▸ **PROBLEM TO SOLVE**
Lines from the top of the entries through the line that has "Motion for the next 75" must be duplicated exactly, and no others.

▸ **SUPPLIED INFORMATION**

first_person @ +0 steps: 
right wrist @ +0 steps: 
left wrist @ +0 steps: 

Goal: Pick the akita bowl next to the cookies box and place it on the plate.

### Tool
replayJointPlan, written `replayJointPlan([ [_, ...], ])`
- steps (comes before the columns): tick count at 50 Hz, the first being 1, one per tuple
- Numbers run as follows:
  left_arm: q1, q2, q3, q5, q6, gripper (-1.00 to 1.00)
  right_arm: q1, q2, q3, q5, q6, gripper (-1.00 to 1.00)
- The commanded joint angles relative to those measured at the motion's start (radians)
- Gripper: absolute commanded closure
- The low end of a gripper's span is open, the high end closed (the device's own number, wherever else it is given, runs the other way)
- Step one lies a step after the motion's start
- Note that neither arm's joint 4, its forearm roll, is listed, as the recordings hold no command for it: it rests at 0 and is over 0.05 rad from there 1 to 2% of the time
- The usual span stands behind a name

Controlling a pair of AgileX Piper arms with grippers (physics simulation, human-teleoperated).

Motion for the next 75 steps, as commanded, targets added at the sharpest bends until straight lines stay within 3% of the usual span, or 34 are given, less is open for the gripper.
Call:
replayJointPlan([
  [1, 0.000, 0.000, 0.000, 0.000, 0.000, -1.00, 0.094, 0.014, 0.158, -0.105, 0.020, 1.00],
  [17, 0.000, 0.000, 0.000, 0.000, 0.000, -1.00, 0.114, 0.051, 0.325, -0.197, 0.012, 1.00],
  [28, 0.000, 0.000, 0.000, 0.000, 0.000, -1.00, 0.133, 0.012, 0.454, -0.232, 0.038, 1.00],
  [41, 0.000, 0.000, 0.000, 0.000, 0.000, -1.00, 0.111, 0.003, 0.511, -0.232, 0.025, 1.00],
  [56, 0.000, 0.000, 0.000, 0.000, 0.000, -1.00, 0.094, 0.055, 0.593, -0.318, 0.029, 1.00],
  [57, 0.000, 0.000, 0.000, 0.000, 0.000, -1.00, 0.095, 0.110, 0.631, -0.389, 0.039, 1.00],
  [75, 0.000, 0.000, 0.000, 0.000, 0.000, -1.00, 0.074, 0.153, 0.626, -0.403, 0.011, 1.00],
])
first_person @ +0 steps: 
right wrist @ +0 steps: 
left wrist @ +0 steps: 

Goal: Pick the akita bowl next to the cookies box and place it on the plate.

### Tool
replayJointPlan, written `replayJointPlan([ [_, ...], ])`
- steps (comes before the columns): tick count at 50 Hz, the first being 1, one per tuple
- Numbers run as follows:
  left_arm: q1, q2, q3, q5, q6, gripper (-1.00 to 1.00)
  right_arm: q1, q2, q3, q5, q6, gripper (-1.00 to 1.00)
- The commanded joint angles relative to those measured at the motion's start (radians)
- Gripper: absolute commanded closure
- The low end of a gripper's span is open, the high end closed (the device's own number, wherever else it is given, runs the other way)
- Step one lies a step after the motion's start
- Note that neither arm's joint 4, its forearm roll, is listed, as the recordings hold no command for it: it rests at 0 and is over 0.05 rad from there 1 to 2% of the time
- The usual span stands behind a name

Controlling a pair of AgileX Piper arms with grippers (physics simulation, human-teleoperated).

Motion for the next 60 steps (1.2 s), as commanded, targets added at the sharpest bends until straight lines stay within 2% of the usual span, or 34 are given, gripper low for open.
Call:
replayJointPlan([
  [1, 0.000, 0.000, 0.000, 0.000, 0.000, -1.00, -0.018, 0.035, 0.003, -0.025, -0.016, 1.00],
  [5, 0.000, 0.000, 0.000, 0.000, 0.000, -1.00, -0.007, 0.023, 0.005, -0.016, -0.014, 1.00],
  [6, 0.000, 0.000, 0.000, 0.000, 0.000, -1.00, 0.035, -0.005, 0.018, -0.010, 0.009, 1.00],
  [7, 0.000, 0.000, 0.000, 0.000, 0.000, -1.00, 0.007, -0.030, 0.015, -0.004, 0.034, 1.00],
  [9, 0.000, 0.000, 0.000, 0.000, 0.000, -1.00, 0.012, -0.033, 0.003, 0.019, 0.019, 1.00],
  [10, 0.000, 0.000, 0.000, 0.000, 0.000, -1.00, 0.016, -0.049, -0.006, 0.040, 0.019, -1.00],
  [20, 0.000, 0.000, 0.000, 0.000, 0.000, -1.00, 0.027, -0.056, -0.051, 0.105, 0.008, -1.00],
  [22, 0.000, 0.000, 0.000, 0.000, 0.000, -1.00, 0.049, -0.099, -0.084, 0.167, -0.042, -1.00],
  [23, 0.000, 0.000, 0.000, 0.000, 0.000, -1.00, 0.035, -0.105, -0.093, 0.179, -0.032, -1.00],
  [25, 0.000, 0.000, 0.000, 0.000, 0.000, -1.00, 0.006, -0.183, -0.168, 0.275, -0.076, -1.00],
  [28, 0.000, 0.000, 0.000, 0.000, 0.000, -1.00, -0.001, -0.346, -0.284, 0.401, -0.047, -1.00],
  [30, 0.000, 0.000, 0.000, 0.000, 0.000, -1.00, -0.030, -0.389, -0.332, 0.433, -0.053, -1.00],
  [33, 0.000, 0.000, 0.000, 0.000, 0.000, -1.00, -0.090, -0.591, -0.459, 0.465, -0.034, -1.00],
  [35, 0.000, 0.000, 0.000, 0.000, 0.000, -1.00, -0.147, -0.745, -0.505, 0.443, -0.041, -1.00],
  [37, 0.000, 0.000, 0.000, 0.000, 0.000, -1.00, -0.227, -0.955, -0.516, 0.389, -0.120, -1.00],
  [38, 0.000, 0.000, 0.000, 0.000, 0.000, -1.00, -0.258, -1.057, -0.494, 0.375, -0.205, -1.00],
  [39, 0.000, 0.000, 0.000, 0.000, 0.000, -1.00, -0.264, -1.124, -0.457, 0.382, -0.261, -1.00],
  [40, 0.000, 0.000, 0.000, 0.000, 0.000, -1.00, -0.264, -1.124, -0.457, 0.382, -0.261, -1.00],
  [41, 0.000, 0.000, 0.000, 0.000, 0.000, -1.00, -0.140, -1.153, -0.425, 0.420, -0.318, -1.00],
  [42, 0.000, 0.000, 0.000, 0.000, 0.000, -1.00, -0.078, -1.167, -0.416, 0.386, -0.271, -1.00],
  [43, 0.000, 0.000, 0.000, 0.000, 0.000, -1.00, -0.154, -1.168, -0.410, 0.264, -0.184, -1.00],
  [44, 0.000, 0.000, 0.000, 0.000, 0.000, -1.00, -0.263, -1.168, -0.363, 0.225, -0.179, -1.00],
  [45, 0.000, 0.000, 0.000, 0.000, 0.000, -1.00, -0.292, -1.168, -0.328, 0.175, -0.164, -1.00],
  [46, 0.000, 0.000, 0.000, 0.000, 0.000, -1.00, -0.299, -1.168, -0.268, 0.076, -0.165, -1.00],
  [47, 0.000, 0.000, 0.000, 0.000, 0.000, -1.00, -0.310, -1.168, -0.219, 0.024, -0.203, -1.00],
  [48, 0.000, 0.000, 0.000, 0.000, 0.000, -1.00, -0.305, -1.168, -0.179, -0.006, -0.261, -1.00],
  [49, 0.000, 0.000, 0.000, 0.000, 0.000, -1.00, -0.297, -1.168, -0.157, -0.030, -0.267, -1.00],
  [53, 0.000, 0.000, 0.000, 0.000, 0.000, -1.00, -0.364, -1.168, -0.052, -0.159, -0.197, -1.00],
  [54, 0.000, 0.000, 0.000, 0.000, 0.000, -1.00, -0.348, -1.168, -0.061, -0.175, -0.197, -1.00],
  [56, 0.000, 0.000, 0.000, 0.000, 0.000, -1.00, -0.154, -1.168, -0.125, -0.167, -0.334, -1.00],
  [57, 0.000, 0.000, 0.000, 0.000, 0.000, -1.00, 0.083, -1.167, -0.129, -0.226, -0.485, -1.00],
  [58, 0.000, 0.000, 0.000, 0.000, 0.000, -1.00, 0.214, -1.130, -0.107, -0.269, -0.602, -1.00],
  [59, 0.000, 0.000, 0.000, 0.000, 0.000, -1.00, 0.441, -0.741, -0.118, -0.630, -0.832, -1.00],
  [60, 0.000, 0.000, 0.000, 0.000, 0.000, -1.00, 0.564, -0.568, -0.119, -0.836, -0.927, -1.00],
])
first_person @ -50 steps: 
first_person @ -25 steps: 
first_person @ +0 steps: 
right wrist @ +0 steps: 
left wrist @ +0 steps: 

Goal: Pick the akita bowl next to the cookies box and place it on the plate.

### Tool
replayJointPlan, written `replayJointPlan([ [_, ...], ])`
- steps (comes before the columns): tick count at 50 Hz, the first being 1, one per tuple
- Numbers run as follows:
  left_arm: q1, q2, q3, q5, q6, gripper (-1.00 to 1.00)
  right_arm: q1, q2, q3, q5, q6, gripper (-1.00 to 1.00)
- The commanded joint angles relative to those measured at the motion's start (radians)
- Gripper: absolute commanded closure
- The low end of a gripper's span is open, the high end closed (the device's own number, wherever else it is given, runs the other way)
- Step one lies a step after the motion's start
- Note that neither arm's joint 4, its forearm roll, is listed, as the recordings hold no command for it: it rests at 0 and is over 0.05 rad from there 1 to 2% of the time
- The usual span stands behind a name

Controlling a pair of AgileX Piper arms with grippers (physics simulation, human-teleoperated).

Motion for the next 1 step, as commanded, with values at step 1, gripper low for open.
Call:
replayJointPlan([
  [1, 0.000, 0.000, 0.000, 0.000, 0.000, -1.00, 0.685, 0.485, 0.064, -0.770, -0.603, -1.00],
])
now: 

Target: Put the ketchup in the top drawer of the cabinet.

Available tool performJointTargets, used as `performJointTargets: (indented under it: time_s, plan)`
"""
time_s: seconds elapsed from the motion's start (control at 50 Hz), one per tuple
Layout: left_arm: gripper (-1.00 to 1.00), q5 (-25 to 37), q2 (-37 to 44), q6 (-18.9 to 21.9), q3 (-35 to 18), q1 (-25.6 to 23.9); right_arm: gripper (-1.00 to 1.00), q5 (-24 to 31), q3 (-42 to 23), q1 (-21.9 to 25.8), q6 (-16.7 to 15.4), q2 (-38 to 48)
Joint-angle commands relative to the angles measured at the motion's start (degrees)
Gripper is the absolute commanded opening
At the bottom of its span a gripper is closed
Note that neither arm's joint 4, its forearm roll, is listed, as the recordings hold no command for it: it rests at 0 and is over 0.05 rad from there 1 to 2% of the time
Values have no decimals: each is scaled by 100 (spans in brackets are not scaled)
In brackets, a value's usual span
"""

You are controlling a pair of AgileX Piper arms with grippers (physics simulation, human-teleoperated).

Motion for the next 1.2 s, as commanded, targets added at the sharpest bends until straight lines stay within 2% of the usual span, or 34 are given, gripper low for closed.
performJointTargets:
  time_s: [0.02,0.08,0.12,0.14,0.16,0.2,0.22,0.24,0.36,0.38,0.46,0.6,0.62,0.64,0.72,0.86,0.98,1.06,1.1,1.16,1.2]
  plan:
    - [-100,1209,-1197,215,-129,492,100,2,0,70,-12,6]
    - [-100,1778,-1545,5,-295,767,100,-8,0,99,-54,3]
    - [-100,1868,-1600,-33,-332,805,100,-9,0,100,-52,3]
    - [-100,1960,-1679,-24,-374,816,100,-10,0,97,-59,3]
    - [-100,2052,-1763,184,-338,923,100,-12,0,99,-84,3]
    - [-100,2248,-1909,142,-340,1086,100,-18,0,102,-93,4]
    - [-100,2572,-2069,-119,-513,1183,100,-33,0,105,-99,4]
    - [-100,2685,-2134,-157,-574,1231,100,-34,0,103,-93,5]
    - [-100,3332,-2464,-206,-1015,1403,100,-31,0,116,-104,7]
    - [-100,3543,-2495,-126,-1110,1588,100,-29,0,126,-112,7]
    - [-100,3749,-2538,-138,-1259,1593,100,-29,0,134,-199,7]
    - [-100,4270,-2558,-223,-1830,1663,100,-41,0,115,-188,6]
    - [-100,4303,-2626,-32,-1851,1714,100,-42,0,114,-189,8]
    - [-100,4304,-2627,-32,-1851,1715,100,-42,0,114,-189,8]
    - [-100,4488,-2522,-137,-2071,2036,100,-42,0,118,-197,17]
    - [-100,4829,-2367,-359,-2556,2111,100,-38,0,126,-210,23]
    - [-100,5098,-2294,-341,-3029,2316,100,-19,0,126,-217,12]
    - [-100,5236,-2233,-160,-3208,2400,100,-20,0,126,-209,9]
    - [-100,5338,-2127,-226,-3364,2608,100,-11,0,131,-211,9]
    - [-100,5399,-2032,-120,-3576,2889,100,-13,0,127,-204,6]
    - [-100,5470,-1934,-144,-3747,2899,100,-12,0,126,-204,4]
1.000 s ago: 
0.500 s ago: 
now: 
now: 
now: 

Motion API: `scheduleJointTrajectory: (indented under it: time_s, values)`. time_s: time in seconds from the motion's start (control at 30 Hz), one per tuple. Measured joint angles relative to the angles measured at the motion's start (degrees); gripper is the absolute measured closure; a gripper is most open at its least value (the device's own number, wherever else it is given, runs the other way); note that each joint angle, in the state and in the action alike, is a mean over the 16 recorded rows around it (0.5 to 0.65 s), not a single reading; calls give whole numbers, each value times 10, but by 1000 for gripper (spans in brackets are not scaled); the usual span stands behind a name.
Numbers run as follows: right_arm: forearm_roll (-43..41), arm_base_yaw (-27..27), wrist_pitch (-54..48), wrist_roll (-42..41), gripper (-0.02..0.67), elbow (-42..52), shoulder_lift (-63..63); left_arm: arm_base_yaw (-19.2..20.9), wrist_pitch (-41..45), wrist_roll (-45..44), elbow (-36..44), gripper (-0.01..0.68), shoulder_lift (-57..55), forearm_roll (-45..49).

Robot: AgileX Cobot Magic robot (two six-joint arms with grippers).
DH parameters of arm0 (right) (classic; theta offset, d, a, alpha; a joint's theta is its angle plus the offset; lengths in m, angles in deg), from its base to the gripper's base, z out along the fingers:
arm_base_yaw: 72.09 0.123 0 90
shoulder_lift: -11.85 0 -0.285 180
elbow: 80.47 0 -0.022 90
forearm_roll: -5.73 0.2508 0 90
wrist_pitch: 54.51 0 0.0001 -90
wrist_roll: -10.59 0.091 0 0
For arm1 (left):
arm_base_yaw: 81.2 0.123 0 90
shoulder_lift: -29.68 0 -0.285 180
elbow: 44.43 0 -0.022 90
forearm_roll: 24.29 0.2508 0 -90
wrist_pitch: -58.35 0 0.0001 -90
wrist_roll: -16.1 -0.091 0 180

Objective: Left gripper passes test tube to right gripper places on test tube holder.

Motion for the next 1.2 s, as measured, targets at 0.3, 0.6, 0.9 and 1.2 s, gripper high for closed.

▸ **WORKED SOLUTION**
first_person @ +0 steps: 
right wrist @ +0 steps: 
left wrist @ +0 steps: 

Goal: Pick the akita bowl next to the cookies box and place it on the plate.

### Tool
replayJointPlan, written `replayJointPlan([ [_, ...], ])`
- steps (comes before the columns): tick count at 50 Hz, the first being 1, one per tuple
- Numbers run as follows:
  left_arm: q1, q2, q3, q5, q6, gripper (-1.00 to 1.00)
  right_arm: q1, q2, q3, q5, q6, gripper (-1.00 to 1.00)
- The commanded joint angles relative to those measured at the motion's start (radians)
- Gripper: absolute commanded closure
- The low end of a gripper's span is open, the high end closed (the device's own number, wherever else it is given, runs the other way)
- Step one lies a step after the motion's start
- Note that neither arm's joint 4, its forearm roll, is listed, as the recordings hold no command for it: it rests at 0 and is over 0.05 rad from there 1 to 2% of the time
- The usual span stands behind a name

Controlling a pair of AgileX Piper arms with grippers (physics simulation, human-teleoperated).

Motion for the next 75 steps, as commanded, targets added at the sharpest bends until straight lines stay within 3% of the usual span, or 34 are given, less is open for the gripper.

The exercise requires no further output.